Where a picture occurs in the data, omit it, and copy all remaining data exactly.
### DATASET RECORDS ###
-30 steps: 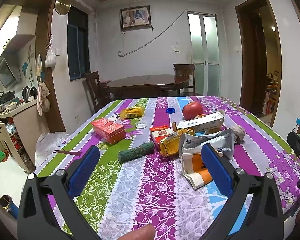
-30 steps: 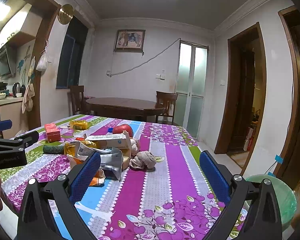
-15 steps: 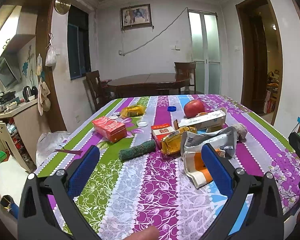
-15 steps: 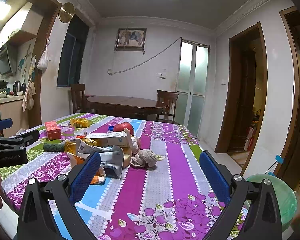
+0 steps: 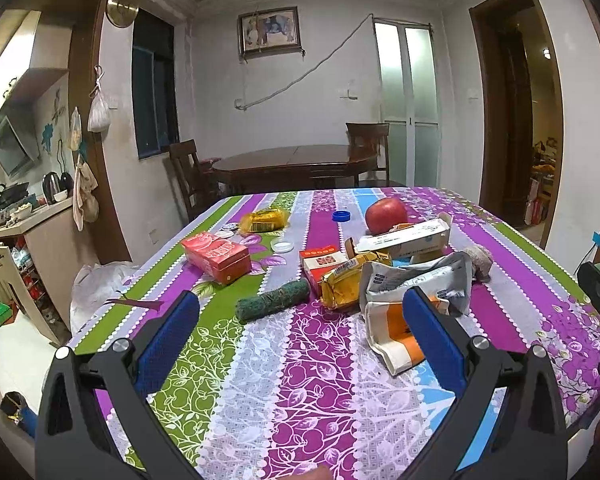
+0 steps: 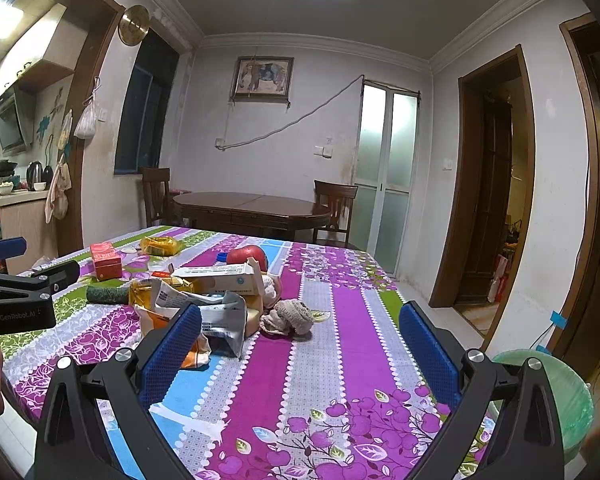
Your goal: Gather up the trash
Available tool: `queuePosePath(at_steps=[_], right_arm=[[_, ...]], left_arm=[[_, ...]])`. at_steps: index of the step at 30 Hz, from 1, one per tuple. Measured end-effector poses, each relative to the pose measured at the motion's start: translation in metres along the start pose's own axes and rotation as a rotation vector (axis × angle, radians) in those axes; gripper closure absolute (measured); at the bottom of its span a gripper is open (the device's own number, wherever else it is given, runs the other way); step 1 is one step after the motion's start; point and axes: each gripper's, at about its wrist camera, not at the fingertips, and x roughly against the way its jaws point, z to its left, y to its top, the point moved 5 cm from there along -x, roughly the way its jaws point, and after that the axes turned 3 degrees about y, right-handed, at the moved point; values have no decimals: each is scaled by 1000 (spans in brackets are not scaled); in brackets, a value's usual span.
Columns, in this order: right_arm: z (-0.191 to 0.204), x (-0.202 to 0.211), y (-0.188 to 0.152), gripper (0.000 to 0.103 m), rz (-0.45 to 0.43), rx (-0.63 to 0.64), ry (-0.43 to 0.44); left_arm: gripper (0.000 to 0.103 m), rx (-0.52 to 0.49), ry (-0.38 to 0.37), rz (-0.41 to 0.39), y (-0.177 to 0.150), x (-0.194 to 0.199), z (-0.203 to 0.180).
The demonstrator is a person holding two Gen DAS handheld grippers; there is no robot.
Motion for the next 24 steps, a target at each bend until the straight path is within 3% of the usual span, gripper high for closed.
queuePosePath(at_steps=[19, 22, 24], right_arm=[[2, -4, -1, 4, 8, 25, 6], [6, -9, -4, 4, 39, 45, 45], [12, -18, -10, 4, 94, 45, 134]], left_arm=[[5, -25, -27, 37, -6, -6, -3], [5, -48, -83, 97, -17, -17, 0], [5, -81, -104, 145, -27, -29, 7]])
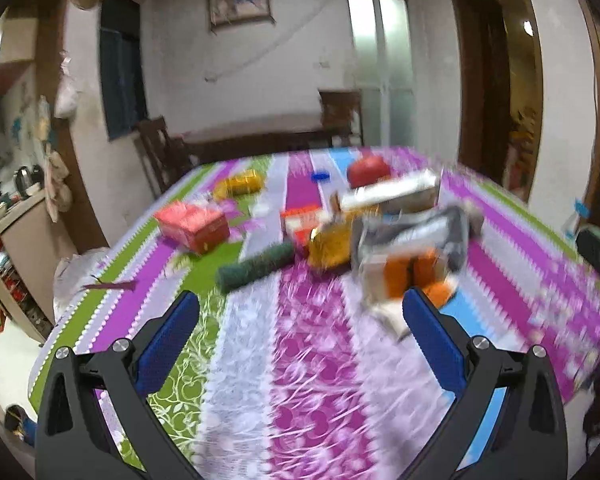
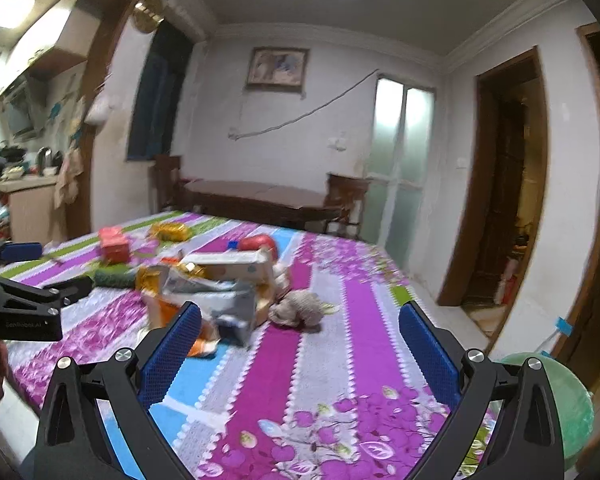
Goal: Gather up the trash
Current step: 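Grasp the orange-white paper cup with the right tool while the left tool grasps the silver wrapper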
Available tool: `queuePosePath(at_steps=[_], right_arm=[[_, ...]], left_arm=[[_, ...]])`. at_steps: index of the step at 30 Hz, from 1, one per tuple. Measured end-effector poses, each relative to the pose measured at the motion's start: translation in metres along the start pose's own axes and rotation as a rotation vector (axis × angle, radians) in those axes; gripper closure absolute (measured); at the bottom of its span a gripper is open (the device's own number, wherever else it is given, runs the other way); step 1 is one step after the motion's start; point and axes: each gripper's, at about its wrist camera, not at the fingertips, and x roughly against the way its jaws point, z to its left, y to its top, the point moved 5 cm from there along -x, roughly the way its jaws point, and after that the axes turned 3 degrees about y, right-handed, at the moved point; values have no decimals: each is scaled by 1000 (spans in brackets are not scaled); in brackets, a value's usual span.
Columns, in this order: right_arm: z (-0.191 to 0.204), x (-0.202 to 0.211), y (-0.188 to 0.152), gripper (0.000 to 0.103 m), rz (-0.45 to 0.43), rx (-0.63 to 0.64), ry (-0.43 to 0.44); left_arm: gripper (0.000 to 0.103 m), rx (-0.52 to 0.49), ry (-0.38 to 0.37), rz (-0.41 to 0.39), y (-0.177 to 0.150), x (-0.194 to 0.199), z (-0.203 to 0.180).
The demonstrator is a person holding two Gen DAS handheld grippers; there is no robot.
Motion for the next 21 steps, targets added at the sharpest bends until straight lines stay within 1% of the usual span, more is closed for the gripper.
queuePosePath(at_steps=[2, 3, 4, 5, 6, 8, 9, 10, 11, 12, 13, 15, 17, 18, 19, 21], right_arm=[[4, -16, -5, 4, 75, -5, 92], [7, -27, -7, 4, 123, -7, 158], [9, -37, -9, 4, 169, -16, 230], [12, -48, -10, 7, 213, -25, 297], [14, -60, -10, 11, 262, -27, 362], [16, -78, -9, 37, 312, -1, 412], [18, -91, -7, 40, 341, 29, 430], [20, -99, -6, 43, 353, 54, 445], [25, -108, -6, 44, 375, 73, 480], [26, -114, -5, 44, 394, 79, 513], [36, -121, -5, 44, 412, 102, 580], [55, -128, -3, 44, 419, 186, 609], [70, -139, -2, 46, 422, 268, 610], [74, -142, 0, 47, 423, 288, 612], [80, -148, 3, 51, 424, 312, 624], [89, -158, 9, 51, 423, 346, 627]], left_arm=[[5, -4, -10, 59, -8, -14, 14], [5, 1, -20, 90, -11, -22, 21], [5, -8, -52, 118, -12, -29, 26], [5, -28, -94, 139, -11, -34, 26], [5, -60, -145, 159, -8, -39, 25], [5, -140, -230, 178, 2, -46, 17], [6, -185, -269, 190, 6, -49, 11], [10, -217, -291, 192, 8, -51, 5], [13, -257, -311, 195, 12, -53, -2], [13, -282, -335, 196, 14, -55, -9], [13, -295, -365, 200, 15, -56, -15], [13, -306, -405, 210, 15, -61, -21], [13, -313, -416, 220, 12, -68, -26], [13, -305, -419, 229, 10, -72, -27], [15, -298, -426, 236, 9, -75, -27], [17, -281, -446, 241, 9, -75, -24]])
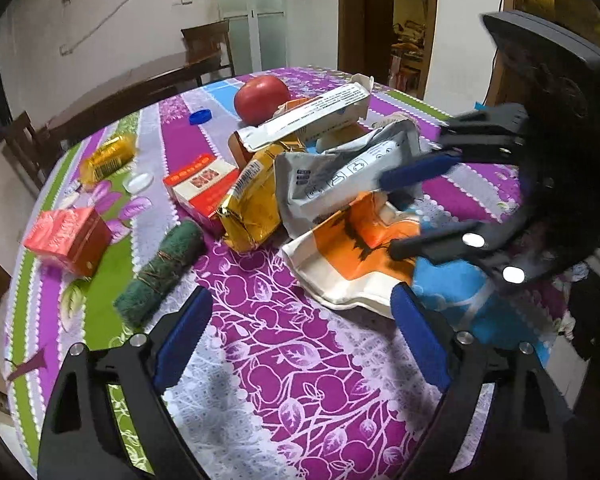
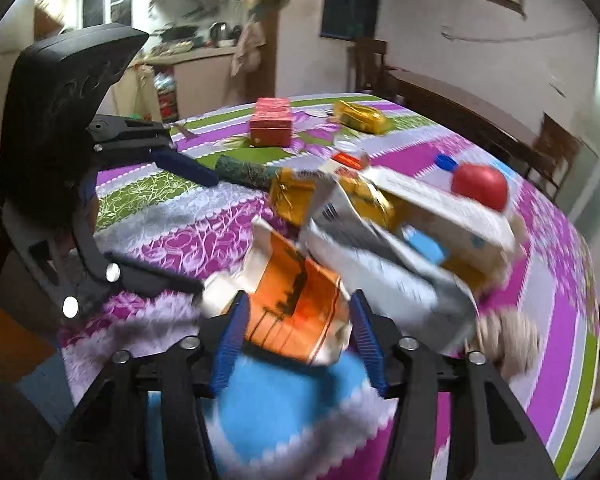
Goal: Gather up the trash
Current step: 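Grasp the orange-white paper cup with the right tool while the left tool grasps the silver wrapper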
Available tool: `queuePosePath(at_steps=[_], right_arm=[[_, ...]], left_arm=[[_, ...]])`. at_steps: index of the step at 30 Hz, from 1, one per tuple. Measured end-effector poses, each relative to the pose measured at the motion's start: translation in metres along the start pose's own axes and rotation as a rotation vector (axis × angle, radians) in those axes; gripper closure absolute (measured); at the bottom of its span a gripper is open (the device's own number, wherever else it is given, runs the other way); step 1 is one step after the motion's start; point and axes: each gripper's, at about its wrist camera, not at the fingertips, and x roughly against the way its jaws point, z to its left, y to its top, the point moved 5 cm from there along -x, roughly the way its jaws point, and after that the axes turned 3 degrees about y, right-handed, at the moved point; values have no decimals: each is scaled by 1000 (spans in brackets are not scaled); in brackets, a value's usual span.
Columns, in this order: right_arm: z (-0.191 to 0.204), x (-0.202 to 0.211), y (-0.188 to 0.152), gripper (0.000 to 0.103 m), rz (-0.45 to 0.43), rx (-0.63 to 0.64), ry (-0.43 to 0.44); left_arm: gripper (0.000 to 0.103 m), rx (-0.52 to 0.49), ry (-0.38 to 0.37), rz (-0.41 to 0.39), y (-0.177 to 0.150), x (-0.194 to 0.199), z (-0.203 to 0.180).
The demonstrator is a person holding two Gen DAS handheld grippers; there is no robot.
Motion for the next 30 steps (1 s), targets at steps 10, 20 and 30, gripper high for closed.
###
YOUR SOLUTION:
-30 steps: 
-30 steps: 
-15 steps: 
-15 steps: 
+0 steps: 
+0 steps: 
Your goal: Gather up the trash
Available tool: `queuePosePath(at_steps=[_], right_arm=[[_, ...]], left_arm=[[_, ...]])`. at_steps: index of the step at 30 Hz, from 1, one per tuple. Measured end-effector poses, each relative to the pose measured at the motion's start: translation in metres along the start pose's own axes and rotation as a rotation vector (axis × angle, radians) in those axes; gripper closure absolute (measured); at the bottom of its span a gripper is open (the device's own number, wherever else it is given, runs the other way); step 1 is one step after the motion's start; point and axes: each gripper's, at about its wrist camera, not at the fingertips, and x roughly against the way its jaws point, z to its left, y to its top, the point moved 5 cm from there along -x, roughly the way its jaws point, and after that the axes turned 3 degrees about y, right-handed, at the moved point; values have no decimals: each is scaled by 1000 (spans in brackets are not scaled); in brackets, a value's usual span.
Columns, in this order: right_arm: z (-0.191 to 0.204), x (-0.202 to 0.211), y (-0.188 to 0.152), gripper (0.000 to 0.103 m), rz (-0.45 to 0.43), rx (-0.63 to 0.64), ry (-0.43 to 0.44); left_arm: gripper (0.000 to 0.103 m), rx (-0.52 to 0.49), ry (-0.38 to 0.37), rz (-0.41 to 0.39), y (-0.177 to 0.150), x (-0.194 to 0.199), z (-0.203 to 0.180).
The demonstrator is a person holding two Gen DAS handheld grippers; there is no robot.
Motion for the next 24 steps, a target at each bend until the straight path is within 3% of the usual span, gripper high for closed.
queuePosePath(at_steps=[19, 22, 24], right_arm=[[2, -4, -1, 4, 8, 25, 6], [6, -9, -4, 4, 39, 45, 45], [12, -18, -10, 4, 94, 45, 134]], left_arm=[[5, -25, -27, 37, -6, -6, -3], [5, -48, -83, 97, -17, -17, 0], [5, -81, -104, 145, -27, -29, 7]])
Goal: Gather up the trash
Current step: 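Grasp the orange-white paper cup with the right tool while the left tool grasps the silver wrapper
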Available tool: `queuePosePath(at_steps=[_], right_arm=[[_, ...]], left_arm=[[_, ...]])`. at_steps: index of the step at 30 Hz, from 1, one per tuple. Measured end-effector poses, each relative to the pose measured at the motion's start: translation in metres along the start pose's own axes and rotation as a rotation vector (axis × angle, radians) in those axes; gripper closure absolute (measured); at the bottom of its span a gripper is open (the device's own number, wherever else it is given, runs the other way); step 1 is one step after the motion's start; point and axes: each gripper's, at about its wrist camera, not at the fingertips, and x roughly against the way its jaws point, z to its left, y to its top, the point moved 5 cm from there along -x, roughly the way its jaws point, and after that the axes turned 3 degrees about y, right-handed, at the moved point; values have no decimals: each is scaled by 1000 (spans in brackets are not scaled); in brackets, a value's usual span.
Columns, in this order: right_arm: z (-0.191 to 0.204), x (-0.202 to 0.211), y (-0.188 to 0.152), gripper (0.000 to 0.103 m), rz (-0.45 to 0.43), rx (-0.63 to 0.64), ry (-0.43 to 0.44); left_arm: gripper (0.000 to 0.103 m), rx (-0.52 to 0.49), ry (-0.38 to 0.37), rz (-0.41 to 0.39), y (-0.177 to 0.150), x (-0.194 to 0.199), z (-0.203 to 0.180).
The demonstrator is a person holding two Gen DAS handheld grippers; there is no robot.
Motion for the next 21 steps, targets added at the sharpest bends until straight lines stay within 1% of the usual span, more is closed for the gripper.
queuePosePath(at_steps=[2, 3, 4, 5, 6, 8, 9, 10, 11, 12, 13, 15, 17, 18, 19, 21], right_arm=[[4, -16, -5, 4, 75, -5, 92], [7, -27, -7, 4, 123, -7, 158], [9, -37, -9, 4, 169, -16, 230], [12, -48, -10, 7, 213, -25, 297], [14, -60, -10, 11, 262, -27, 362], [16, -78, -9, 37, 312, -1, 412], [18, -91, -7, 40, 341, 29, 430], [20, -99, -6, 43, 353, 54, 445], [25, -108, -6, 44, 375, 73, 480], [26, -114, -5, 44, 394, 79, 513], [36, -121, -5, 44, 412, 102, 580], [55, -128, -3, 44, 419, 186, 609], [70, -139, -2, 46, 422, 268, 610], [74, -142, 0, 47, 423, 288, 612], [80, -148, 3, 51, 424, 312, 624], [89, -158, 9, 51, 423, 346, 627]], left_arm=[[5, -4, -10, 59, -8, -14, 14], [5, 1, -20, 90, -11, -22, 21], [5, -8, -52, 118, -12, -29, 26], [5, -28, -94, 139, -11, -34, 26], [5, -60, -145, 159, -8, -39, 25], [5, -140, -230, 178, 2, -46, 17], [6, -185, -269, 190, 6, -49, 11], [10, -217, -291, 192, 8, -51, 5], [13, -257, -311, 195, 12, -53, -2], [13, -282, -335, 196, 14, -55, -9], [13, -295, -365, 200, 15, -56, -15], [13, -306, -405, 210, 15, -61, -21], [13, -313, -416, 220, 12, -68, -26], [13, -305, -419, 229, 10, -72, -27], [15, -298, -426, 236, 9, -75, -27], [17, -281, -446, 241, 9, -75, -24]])
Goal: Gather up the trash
Current step: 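Grasp the orange-white paper cup with the right tool while the left tool grasps the silver wrapper
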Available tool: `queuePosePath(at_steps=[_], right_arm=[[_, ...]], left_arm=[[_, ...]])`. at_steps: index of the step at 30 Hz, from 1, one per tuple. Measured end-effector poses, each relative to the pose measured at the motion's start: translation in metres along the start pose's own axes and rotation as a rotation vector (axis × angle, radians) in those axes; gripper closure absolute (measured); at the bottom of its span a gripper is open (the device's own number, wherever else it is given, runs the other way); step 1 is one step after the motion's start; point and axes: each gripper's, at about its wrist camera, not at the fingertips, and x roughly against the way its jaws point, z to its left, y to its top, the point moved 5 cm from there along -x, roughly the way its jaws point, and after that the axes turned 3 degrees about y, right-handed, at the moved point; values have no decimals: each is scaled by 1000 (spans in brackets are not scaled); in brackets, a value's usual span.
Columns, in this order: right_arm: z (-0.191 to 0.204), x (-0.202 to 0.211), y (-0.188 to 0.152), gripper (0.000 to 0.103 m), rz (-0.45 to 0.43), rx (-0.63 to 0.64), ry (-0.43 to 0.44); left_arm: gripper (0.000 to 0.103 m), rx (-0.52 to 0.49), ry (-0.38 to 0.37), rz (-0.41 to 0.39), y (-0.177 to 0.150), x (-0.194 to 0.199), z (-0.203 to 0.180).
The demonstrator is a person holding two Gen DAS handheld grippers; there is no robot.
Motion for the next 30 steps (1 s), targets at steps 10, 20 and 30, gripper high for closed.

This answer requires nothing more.